Currency Roulette: Uruguay 2012

It’s the time of year when Argentines start to pack their bags for the beach and, for many of them, the beach means nearby Uruguay. Casinos, such as the one at Punta del Este’s massive Hotel Conrad (pictured below), are a secondary draw, even though everybody knows that the house always wins. Uruguayan officials, though, are a little worried that the whole country will be a casino this summer, and that Uruguay itself will be the loser.

That’s because, especially in summer, this is a country with one official currency, the Uruguayan peso, plus the semi-official US dollar and Argentine peso, which circulate freely alongside local money. Given the recently weakened Argentine currency, whose value that country’s government has managed to maintain by strict exchange controls that may not survive in the long run, Argentines may find that Uruguayan businesses will not accept their pesos at the official rate. This could have the effect of making Uruguay 20 percent more expensive for Argentines this summer.
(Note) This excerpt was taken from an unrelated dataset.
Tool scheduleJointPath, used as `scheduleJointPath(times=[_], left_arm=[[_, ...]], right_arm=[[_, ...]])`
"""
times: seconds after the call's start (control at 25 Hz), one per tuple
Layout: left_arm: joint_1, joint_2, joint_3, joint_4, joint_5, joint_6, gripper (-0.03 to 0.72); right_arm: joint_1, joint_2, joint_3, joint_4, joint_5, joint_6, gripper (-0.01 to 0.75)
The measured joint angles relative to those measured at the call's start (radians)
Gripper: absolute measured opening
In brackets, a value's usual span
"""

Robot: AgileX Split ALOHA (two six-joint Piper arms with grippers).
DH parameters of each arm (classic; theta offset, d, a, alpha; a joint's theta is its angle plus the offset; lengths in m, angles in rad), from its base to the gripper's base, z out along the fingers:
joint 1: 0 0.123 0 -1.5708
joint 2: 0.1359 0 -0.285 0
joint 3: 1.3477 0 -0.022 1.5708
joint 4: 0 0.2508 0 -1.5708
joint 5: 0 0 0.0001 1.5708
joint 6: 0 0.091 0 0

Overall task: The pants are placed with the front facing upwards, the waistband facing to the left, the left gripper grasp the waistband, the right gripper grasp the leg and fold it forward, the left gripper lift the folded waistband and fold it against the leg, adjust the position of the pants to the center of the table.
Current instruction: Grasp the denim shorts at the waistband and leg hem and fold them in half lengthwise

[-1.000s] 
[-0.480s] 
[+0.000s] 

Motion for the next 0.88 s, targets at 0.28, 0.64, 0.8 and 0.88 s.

That’s also a concern for Uruguay’s Banco Central because, at the end of the tourist season, they usually expect Argentina to repurchase those pesos at the official rate. If Argentina declines to do so, Uruguay could be stuck with a gaggle of foreign banknotes whose value is eroding.

Uruguayan-Argentine relations are always a little contentious because, since Uruguay was once part of the Provincias Unidas del Río de la Plata, the former Banda Oriental (“Eastern Shore”) values its autonomy against its far larger neighbor. Argentina has more than ten times Uruguay’s population, and the Argentine capital of Buenos Aires is almost as populous as all of Uruguay. Recently, the Argentine government may have suggested that Uruguay was a de facto haven for tax evaders – in effect, a money-laundering country.

Uruguayan President José Mujica refused to blame Argentina for such accusations, and vigorously denies that Uruguay is a tax haven but, in reality, it is. That’s not in the sense of moving large amounts of illicit cash but, because of its traditionally liberal banking laws, it’s long been the destination of choice for Argentines who want to move their money from under their mattress – sometimes literally – to banks that will respect their deposits. Many middle-class Argentines have bank accounts in Uruguay, which they consider far more secure for their savings.
As summer approaches, though, Argentines at the beach will have to watch their pesos and Uruguayans will have to watch the exchange rate. Fortunately, for non-Argentines who can take advantage of the stable exchange rate between the US dollar and the local peso, this should not be an issue.